• _What needs to be done_: Every line of the material below in which "finger" shows up is to be located and copied.
=-=-=-=-=
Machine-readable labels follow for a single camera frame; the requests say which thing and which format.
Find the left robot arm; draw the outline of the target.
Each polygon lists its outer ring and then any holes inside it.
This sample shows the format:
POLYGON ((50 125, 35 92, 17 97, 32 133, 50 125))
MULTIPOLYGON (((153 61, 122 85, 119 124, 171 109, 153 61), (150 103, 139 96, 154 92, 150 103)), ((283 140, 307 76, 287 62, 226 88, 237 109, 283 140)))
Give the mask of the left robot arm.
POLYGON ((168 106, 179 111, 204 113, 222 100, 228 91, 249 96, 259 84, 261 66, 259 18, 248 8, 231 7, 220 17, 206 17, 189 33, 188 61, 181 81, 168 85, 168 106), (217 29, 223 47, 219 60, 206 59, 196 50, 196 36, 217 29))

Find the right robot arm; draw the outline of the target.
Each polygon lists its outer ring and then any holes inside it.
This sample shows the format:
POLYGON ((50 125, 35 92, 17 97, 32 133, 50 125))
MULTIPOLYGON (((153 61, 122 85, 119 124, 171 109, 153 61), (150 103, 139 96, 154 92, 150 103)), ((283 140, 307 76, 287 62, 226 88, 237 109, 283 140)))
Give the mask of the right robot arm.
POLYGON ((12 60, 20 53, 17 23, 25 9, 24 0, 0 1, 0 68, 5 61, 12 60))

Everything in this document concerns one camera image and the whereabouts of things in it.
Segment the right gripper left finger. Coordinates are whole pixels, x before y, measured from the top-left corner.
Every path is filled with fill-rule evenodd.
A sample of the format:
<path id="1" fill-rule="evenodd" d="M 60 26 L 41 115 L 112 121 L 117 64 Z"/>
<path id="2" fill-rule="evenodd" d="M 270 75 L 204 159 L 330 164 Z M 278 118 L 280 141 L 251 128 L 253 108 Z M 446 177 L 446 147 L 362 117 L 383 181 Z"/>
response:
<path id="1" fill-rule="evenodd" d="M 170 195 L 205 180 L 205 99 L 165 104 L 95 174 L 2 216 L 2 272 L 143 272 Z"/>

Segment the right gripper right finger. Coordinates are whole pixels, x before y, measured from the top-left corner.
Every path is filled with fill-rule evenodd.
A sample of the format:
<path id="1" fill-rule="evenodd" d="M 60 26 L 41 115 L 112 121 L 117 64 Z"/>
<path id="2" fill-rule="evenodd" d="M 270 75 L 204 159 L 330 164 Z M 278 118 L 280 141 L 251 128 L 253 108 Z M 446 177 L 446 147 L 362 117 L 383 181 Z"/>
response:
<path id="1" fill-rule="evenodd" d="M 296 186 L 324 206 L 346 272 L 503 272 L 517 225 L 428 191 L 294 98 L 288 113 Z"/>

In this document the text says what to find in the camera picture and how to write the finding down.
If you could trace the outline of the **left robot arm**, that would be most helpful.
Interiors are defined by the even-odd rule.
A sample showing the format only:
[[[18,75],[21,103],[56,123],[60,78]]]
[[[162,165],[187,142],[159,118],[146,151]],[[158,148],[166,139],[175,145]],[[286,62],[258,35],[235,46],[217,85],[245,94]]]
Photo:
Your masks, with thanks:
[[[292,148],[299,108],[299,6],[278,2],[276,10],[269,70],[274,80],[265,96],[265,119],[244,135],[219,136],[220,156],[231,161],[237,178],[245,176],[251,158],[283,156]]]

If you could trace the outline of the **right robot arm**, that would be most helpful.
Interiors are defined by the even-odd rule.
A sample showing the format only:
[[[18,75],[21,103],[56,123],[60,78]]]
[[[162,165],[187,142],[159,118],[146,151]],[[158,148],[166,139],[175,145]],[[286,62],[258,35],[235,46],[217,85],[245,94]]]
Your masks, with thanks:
=-=-=-=-=
• _Completed task_:
Segment the right gripper left finger. Coordinates are whole pixels, x before y, measured from the top-left corner.
Segment the right gripper right finger. Coordinates are whole pixels, x before y, measured from the top-left corner.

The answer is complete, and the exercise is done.